One of the key factors driving this divergence is the regulatory environment. Europe has been implementing stronger ESG regulations to reduce greenwashing and increase transparency, creating confidence for investors committed to sustainability goals. In contrast, political shifts in the United States have loosened ESG policies, creating an uncertain environment that dampens enthusiasm for sustainable investing, especially among younger investors.

Market and inflow dynamics also play a significant role. In the first half of 2025, European equity funds attracted over $100 billion, tripling the previous year's inflows, signaling strong investor confidence. Meanwhile, U.S. equity funds saw outflows double to $87 billion as investors rebalanced due to U.S. market uncertainties.

Economic conditions, such as higher fiscal deficits, debt levels, and real interest rates in the United States, also affect the attractiveness of sustainable investment options. Young US investors may be more affected by the perceived rollback of ESG commitments and the volatile political-economic landscape, whereas European investors see sustainability as embedded in investment policy and legal criteria, reinforcing their commitment.

This trend is particularly concerning as young US investors will inherit the wealth of the future. The decrease in willingness to accept personal sacrifices for the environment is a significant change in direction observed among young investors in the US. In fact, one in three young investors in the United States is not willing to accept any impact on their retirement investments for the sake of financing net-zero goals.

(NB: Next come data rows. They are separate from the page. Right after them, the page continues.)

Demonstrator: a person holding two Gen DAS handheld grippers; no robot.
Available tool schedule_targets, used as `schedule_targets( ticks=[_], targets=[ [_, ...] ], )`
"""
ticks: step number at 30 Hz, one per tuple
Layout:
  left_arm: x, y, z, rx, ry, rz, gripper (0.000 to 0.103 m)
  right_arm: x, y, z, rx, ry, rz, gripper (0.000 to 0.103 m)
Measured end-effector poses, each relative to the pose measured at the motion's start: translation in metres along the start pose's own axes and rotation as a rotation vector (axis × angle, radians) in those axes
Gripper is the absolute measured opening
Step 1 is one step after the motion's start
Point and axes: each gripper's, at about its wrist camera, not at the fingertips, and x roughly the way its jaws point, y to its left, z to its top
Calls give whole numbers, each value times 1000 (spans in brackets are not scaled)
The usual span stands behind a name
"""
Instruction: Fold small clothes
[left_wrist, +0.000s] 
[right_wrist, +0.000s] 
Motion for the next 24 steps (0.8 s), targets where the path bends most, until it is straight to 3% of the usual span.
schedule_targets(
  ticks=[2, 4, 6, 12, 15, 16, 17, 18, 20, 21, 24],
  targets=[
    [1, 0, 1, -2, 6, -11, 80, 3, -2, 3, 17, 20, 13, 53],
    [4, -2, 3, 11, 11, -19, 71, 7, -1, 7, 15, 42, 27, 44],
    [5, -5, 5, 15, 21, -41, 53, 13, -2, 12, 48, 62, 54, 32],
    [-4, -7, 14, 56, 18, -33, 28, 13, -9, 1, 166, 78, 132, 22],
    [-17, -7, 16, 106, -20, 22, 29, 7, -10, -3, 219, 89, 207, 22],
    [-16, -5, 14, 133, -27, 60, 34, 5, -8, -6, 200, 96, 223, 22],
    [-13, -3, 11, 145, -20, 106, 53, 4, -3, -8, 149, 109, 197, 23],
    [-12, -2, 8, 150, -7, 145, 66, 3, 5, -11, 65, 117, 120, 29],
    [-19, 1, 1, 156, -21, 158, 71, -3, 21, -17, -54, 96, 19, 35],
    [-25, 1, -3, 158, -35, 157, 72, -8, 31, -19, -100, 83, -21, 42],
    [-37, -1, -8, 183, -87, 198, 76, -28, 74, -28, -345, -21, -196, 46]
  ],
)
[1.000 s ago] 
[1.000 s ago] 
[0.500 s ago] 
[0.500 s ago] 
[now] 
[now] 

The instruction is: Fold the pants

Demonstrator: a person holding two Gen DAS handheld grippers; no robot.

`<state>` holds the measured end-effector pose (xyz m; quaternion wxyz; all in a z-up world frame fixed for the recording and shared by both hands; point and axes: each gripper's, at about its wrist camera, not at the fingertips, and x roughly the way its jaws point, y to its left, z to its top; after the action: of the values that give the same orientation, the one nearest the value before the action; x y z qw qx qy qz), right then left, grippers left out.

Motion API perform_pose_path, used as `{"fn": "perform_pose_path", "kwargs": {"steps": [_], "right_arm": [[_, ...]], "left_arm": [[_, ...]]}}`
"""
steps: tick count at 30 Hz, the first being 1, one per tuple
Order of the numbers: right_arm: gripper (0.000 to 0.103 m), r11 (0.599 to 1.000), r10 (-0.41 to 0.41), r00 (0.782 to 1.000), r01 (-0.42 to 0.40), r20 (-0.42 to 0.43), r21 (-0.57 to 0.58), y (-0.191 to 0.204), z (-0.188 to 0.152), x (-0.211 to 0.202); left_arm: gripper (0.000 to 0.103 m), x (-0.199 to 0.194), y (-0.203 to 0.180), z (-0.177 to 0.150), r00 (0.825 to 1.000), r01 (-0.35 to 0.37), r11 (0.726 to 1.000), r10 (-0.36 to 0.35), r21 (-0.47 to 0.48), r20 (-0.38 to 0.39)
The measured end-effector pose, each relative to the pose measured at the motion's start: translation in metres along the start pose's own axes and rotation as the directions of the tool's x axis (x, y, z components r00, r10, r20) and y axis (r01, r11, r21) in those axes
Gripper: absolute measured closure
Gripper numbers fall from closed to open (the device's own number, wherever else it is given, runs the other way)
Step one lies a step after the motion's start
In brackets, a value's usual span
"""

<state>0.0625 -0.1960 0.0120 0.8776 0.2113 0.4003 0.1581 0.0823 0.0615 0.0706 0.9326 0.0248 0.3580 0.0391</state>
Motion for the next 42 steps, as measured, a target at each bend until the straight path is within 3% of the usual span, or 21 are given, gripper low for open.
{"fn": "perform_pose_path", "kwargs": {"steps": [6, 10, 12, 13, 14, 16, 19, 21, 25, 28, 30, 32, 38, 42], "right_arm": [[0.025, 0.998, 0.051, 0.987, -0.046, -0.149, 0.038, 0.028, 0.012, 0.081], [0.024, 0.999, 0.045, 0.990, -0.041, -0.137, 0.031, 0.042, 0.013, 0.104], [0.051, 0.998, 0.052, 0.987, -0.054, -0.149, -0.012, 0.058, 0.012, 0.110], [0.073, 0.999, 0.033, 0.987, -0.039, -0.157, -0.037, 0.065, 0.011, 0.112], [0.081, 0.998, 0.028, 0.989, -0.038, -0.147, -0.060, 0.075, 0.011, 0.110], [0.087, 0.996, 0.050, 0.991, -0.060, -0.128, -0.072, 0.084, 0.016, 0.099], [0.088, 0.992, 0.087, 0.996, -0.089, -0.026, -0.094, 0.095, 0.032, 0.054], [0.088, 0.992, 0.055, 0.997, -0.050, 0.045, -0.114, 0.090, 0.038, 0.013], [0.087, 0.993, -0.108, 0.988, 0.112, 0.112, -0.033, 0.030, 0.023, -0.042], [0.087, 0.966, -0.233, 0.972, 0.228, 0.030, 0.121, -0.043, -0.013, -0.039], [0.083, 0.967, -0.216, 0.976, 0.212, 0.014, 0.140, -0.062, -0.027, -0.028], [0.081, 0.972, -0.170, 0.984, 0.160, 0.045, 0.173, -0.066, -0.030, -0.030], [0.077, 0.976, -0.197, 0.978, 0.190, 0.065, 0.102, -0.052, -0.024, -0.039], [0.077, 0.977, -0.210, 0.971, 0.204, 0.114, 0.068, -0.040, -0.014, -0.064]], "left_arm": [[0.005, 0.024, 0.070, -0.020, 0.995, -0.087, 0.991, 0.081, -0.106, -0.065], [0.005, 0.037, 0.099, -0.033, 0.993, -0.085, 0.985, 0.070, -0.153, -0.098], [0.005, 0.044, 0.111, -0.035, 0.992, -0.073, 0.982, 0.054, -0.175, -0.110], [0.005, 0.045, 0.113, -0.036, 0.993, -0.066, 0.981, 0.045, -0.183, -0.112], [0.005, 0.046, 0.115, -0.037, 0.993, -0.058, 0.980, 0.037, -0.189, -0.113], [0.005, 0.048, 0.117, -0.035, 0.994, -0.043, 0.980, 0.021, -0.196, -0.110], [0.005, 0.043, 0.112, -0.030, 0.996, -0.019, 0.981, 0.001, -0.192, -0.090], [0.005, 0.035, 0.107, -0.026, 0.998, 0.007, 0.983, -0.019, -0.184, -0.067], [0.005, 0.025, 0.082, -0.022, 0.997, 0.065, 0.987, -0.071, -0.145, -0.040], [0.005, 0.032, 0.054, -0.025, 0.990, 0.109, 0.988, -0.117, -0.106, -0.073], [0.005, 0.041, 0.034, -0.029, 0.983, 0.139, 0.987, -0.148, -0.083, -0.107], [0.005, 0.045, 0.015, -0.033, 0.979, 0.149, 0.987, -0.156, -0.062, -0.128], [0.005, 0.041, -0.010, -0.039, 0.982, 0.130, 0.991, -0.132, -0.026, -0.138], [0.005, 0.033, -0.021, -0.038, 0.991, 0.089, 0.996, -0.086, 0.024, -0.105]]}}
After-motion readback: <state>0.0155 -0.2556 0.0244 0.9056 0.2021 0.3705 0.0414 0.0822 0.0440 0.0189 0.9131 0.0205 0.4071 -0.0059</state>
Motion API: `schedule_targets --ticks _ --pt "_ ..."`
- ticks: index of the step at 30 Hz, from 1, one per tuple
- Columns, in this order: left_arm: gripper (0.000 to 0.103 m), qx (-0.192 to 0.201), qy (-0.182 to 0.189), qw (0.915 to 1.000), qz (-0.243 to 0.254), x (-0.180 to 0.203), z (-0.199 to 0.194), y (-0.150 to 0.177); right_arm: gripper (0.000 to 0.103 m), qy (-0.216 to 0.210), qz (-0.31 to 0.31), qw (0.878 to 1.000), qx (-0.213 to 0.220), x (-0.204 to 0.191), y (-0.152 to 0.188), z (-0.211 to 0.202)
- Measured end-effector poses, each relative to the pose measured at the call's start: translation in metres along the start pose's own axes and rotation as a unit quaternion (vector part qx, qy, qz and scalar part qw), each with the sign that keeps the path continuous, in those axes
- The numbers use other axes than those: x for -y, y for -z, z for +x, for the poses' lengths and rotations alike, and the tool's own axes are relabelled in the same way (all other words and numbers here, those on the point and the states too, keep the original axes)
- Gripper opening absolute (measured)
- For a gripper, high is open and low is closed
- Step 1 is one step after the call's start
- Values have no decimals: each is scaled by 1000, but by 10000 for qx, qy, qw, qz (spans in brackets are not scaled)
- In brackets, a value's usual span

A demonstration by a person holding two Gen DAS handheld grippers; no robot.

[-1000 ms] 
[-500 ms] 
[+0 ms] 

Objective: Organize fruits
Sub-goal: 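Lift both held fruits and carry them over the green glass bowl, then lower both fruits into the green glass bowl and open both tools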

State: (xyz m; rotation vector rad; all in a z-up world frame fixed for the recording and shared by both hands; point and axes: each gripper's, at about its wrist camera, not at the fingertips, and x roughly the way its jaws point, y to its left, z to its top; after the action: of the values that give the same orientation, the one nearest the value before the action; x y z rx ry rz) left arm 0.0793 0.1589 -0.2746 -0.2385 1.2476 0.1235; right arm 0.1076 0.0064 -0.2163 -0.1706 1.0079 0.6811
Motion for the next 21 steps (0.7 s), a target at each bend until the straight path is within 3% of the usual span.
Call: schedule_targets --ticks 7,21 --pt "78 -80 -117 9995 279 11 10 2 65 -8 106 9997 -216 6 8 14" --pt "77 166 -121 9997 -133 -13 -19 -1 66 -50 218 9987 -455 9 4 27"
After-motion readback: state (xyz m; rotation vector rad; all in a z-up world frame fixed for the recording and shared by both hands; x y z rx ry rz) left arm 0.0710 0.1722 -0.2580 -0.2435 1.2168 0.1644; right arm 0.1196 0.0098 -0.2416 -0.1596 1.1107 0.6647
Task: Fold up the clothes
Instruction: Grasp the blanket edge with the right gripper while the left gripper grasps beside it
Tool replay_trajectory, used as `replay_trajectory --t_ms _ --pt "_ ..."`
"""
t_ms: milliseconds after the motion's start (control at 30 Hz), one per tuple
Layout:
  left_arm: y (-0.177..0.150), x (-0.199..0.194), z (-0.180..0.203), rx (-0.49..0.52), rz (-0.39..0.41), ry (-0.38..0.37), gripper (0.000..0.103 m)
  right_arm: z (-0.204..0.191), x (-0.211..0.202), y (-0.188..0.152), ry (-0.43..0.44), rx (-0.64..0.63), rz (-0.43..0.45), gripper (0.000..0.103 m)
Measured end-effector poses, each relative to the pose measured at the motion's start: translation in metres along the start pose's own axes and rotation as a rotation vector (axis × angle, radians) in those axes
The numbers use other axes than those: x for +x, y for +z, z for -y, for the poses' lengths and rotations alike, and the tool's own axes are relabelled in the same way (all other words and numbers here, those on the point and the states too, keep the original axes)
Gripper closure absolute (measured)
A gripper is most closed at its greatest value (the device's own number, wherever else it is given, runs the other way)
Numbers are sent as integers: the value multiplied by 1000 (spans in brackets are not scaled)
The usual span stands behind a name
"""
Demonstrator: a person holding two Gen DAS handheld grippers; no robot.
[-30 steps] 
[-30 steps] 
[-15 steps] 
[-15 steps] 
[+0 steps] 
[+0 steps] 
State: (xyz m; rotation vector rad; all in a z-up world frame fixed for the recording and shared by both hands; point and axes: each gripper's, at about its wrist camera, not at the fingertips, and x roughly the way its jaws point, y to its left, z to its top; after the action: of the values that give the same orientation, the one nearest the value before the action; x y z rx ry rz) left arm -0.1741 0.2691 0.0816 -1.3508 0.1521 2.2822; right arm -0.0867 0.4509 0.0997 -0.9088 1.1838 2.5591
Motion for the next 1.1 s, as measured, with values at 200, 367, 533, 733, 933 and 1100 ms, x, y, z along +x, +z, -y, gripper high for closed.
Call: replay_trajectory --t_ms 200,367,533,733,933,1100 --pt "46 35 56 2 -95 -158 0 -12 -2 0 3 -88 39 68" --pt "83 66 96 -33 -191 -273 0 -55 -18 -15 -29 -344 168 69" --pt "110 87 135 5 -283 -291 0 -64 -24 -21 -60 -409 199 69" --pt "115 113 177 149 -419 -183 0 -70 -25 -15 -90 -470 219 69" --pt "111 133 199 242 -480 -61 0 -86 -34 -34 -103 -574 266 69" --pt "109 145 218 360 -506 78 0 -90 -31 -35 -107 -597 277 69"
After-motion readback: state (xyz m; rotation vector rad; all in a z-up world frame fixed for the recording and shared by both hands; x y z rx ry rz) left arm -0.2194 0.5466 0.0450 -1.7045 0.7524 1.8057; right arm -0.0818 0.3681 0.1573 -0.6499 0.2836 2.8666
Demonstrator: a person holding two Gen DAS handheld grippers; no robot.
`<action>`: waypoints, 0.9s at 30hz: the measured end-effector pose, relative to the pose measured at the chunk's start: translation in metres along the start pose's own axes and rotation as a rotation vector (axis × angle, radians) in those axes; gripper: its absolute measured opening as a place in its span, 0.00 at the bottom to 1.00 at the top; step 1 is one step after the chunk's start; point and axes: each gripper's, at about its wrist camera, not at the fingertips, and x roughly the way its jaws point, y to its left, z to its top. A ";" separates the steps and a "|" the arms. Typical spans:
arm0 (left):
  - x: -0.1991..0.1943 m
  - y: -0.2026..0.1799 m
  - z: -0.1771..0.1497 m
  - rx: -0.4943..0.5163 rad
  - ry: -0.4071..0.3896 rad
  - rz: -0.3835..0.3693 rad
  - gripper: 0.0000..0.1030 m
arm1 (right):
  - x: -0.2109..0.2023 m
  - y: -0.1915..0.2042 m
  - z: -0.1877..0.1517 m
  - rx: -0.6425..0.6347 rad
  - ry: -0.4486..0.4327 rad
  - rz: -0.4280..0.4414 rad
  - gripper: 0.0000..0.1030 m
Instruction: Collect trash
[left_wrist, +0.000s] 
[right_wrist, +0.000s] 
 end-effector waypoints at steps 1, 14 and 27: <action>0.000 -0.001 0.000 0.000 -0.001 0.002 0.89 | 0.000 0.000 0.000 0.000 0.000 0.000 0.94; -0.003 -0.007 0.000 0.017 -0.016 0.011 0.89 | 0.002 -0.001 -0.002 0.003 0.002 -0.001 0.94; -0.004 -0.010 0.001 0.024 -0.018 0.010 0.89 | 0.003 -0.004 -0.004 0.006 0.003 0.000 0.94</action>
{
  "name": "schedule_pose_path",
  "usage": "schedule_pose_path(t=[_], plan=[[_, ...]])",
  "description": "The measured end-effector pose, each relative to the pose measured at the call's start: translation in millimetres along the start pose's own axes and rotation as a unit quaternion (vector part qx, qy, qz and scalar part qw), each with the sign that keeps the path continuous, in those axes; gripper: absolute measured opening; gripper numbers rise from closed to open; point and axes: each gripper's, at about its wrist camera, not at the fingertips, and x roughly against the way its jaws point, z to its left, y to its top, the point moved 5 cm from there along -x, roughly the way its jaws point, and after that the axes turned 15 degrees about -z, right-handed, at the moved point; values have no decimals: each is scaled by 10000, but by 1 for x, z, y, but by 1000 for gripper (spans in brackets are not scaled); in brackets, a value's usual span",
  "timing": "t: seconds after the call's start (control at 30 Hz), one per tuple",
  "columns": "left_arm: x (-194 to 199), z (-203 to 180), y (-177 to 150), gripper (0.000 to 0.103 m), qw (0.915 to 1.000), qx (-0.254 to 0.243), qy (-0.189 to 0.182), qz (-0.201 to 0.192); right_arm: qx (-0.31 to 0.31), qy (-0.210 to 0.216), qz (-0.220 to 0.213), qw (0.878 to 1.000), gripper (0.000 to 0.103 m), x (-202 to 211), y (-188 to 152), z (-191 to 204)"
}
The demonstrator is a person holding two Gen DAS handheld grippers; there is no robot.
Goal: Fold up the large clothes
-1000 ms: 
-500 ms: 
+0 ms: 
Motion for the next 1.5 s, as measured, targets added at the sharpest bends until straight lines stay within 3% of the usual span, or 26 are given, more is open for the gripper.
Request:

In conclusion, Europe's integrated regulatory framework and clearer sustainability commitments combined with market stability maintain strong interest in sustainable investments. Conversely, political uncertainty, regulatory loosening, and economic pressures in the United States contribute to decreasing interest, particularly among young investors who prioritize consistent ESG agendas.

  1. Personal-finance considerations might influence younger US investors to forego investments that contribute to environmental science and climate-change initiatives, as one in three of them is not prepared to accept any impact on their retirement investments for the sake of financing net-zero goals.
  2. The realm of environmental-science may witness increased investments in Europe, as compared to the United States, as one in five investors in Europe already invests with the objective of contributing to a more equitable society, and 51% plan to increase their allocation to sustainable strategies in the near future.
  3. The finance sector could be impacted by the regulatory environment, as Europe has been implementing stronger ESG regulations to prevent greenwashing and increase transparency, creating a more favorable climate for sustainable investments, while political shifts in the United States have loosened ESG policies, potentially discouraging sustainable financing.